■ Prompt
Write the records out exactly as they read, but not the pictures.

■ Records for the exercise
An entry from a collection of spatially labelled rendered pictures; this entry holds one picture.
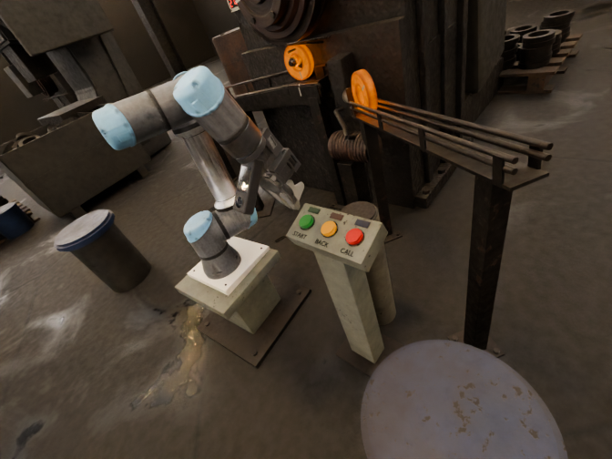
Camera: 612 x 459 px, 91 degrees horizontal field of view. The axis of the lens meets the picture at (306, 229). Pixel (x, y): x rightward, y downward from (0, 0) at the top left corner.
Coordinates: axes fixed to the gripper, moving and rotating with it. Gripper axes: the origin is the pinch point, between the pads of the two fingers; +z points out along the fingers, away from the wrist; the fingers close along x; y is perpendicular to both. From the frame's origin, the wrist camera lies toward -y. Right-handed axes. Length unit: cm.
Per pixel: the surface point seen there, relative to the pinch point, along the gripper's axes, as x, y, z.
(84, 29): 321, 101, -35
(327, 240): -8.6, -3.0, 6.9
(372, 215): -8.6, 12.6, 19.9
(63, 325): 149, -94, 36
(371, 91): 10, 54, 13
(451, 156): -27.1, 25.2, 7.1
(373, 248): -19.5, -0.5, 8.6
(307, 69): 55, 74, 16
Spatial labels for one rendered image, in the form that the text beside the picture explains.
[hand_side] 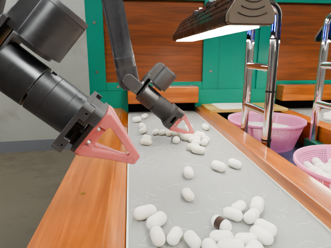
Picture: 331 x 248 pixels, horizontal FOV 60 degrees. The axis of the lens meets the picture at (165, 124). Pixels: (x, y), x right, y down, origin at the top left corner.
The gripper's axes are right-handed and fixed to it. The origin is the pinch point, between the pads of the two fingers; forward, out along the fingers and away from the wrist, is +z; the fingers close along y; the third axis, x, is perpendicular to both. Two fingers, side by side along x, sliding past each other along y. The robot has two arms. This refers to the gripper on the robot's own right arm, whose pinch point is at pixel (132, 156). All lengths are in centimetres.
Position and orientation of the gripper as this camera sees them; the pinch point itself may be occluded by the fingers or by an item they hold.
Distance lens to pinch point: 38.9
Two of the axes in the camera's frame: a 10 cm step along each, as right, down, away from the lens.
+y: -1.3, -2.4, 9.6
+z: 7.6, 6.0, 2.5
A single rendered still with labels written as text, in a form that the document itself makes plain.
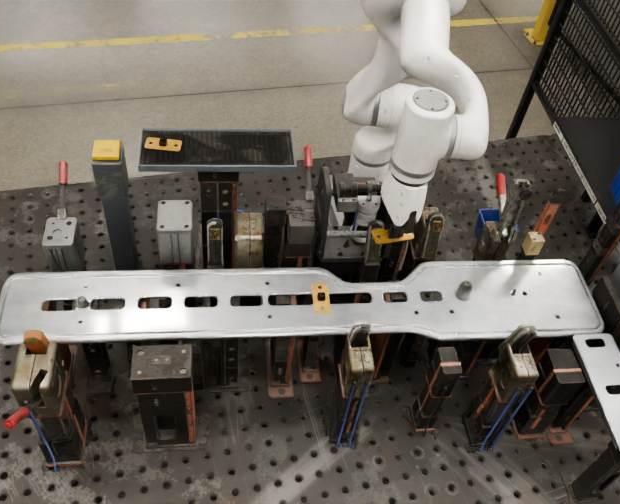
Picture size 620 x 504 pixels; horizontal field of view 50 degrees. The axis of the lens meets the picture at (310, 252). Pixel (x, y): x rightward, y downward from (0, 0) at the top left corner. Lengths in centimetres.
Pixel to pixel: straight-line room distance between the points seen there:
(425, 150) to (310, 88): 272
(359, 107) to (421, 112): 65
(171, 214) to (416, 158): 62
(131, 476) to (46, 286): 47
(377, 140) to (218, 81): 209
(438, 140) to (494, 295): 59
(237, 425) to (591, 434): 90
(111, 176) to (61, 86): 225
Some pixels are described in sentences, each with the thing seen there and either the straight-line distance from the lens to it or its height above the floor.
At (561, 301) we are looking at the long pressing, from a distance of 170.
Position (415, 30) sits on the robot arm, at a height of 160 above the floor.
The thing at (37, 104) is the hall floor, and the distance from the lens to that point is 378.
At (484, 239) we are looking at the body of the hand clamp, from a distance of 174.
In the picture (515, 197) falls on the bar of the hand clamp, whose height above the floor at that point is 117.
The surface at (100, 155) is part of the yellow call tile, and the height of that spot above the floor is 116.
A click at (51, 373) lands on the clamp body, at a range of 139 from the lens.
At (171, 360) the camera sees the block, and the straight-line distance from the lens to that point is 140.
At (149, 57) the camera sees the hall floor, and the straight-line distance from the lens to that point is 405.
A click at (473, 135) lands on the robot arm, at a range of 117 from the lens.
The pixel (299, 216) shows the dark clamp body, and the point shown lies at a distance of 159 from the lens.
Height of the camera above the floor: 222
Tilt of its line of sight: 49 degrees down
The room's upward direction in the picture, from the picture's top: 8 degrees clockwise
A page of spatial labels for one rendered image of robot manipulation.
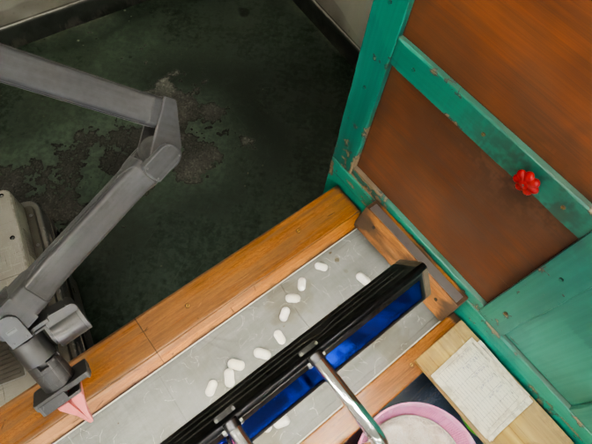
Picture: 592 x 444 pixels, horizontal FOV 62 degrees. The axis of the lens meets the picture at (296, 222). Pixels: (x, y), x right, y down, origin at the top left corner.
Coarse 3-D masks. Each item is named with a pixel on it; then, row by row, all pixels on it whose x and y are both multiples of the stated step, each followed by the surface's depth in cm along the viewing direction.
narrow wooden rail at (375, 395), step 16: (448, 320) 113; (432, 336) 111; (416, 352) 109; (400, 368) 108; (416, 368) 108; (368, 384) 106; (384, 384) 106; (400, 384) 106; (368, 400) 104; (384, 400) 104; (336, 416) 102; (320, 432) 101; (336, 432) 101; (352, 432) 101
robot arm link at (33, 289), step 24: (168, 144) 87; (144, 168) 86; (168, 168) 88; (120, 192) 87; (144, 192) 90; (96, 216) 86; (120, 216) 88; (72, 240) 84; (96, 240) 87; (48, 264) 83; (72, 264) 85; (24, 288) 81; (48, 288) 84; (0, 312) 80; (24, 312) 82; (0, 336) 80
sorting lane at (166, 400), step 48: (288, 288) 116; (336, 288) 117; (240, 336) 110; (288, 336) 111; (384, 336) 113; (144, 384) 104; (192, 384) 105; (96, 432) 99; (144, 432) 100; (288, 432) 102
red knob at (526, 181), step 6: (516, 174) 75; (522, 174) 74; (528, 174) 73; (534, 174) 73; (516, 180) 75; (522, 180) 74; (528, 180) 73; (534, 180) 72; (516, 186) 76; (522, 186) 74; (528, 186) 74; (534, 186) 73; (522, 192) 75; (528, 192) 74; (534, 192) 73
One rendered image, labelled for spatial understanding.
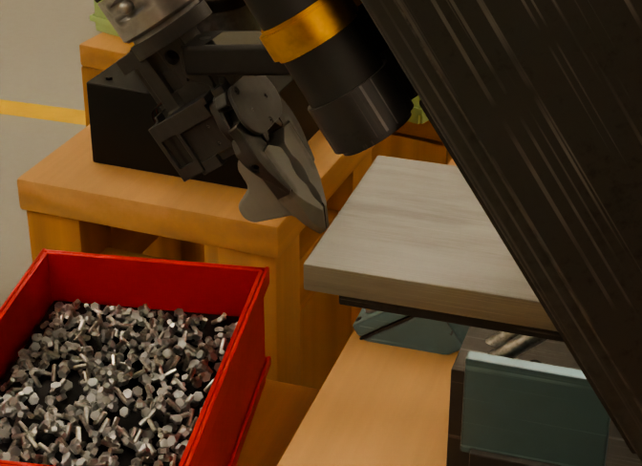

■ Solution below
An entry from a collection of spatially labelled rendered pictures; this entry holds one picture.
Camera: 612 x 459 px, 91 degrees horizontal field of view. The axis of the lens meets the picture at (306, 229). Pixel (x, y): x rightward, y downward from (0, 0) at the top left corner.
Coordinates: axes fixed to the gripper, moving and rotating with it. Gripper axes: the origin is the pinch point, between the pads of the two fingers; +z points out along the fingers, away from the wrist; the fingers close along x; y is perpendicular to both. From the frame's origin, the wrist camera lies toward -y. Right-handed axes. Length unit: cm.
Per pixel: the surface point seen there, relative to the pinch point, along the gripper's axes, as x, y, z.
(84, 29): 321, 101, -35
(327, 240): -8.6, -3.0, 6.9
(372, 215): -8.6, 12.6, 19.9
(63, 325): 149, -94, 36
(371, 91): 10, 54, 13
(451, 156): -27.1, 25.2, 7.1
(373, 248): -19.5, -0.5, 8.6
(307, 69): 55, 74, 16
Spatial labels for one rendered image, in the form that the text beside the picture explains.
[hand_side] 
Picture: 331 x 248 pixels, horizontal FOV 60 degrees. The axis of the lens meets the picture at (165, 124). Pixels: (x, y), x right, y down, origin at the top left corner.
The gripper's axes are right-handed and fixed to it. The origin is the pinch point, between the pads of the two fingers; forward, out along the fingers and away from the wrist, is +z; the fingers close along y; the third axis, x, is perpendicular to both. Two fingers, side by side along x, sliding past each other along y. The robot has two arms. This refers to the gripper on the robot's own right arm, whose pinch point is at pixel (132, 156). All lengths are in centimetres.
Position and orientation of the gripper as this camera sees them; the pinch point itself may be occluded by the fingers or by an item they hold.
Distance lens to pinch point: 38.9
Two of the axes in the camera's frame: a 10 cm step along each, as right, down, away from the lens.
+y: -1.3, -2.4, 9.6
+z: 7.6, 6.0, 2.5
A single rendered still with labels written as text, in a form that the document itself makes plain.
Picture size 620 x 504 pixels; horizontal field of view 50 degrees. The axis of the lens meets the picture at (310, 252). Pixel (x, y): x rightward, y downward from (0, 0) at the top left corner. Lengths in centimetres.
Pixel to pixel: straight-line room distance between the points seen there:
(425, 150) to (310, 88): 272
(359, 107) to (421, 112): 65
(171, 214) to (416, 158): 62
(131, 476) to (46, 286): 47
(377, 140) to (218, 81): 209
(438, 140) to (494, 295): 59
(237, 425) to (591, 434): 90
(111, 176) to (61, 86): 225
Some pixels are described in sentences, each with the thing seen there and either the straight-line distance from the lens to it or its height above the floor.
At (561, 301) we are looking at the long pressing, from a distance of 170.
Position (415, 30) sits on the robot arm, at a height of 160 above the floor.
The thing at (37, 104) is the hall floor, and the distance from the lens to that point is 378.
At (484, 239) we are looking at the body of the hand clamp, from a distance of 174.
In the picture (515, 197) falls on the bar of the hand clamp, whose height above the floor at that point is 117.
The surface at (100, 155) is part of the yellow call tile, and the height of that spot above the floor is 116.
A click at (51, 373) lands on the clamp body, at a range of 139 from the lens.
At (171, 360) the camera sees the block, and the straight-line distance from the lens to that point is 140.
At (149, 57) the camera sees the hall floor, and the straight-line distance from the lens to that point is 405.
A click at (473, 135) lands on the robot arm, at a range of 117 from the lens.
The pixel (299, 216) shows the dark clamp body, and the point shown lies at a distance of 159 from the lens.
Height of the camera above the floor: 222
Tilt of its line of sight: 49 degrees down
The room's upward direction in the picture, from the picture's top: 8 degrees clockwise
A page of spatial labels for one rendered image of robot manipulation.
Picture: 592 x 444 pixels, horizontal FOV 62 degrees. The axis of the lens meets the picture at (296, 222). Pixels: (x, y), x right, y down, origin at the top left corner.
Coarse 3-D masks. Each item is named with a pixel on it; then, row by row, all pixels on it whose x and y are both multiples of the stated step, each followed by the surface's depth in cm along the viewing direction.
narrow wooden rail at (375, 395), step 16: (448, 320) 113; (432, 336) 111; (416, 352) 109; (400, 368) 108; (416, 368) 108; (368, 384) 106; (384, 384) 106; (400, 384) 106; (368, 400) 104; (384, 400) 104; (336, 416) 102; (320, 432) 101; (336, 432) 101; (352, 432) 101
robot arm link at (33, 289), step 24: (168, 144) 87; (144, 168) 86; (168, 168) 88; (120, 192) 87; (144, 192) 90; (96, 216) 86; (120, 216) 88; (72, 240) 84; (96, 240) 87; (48, 264) 83; (72, 264) 85; (24, 288) 81; (48, 288) 84; (0, 312) 80; (24, 312) 82; (0, 336) 80
sorting lane at (166, 400), step 48: (288, 288) 116; (336, 288) 117; (240, 336) 110; (288, 336) 111; (384, 336) 113; (144, 384) 104; (192, 384) 105; (96, 432) 99; (144, 432) 100; (288, 432) 102
red knob at (526, 181), step 6: (516, 174) 75; (522, 174) 74; (528, 174) 73; (534, 174) 73; (516, 180) 75; (522, 180) 74; (528, 180) 73; (534, 180) 72; (516, 186) 76; (522, 186) 74; (528, 186) 74; (534, 186) 73; (522, 192) 75; (528, 192) 74; (534, 192) 73
One rendered image, labelled for spatial understanding.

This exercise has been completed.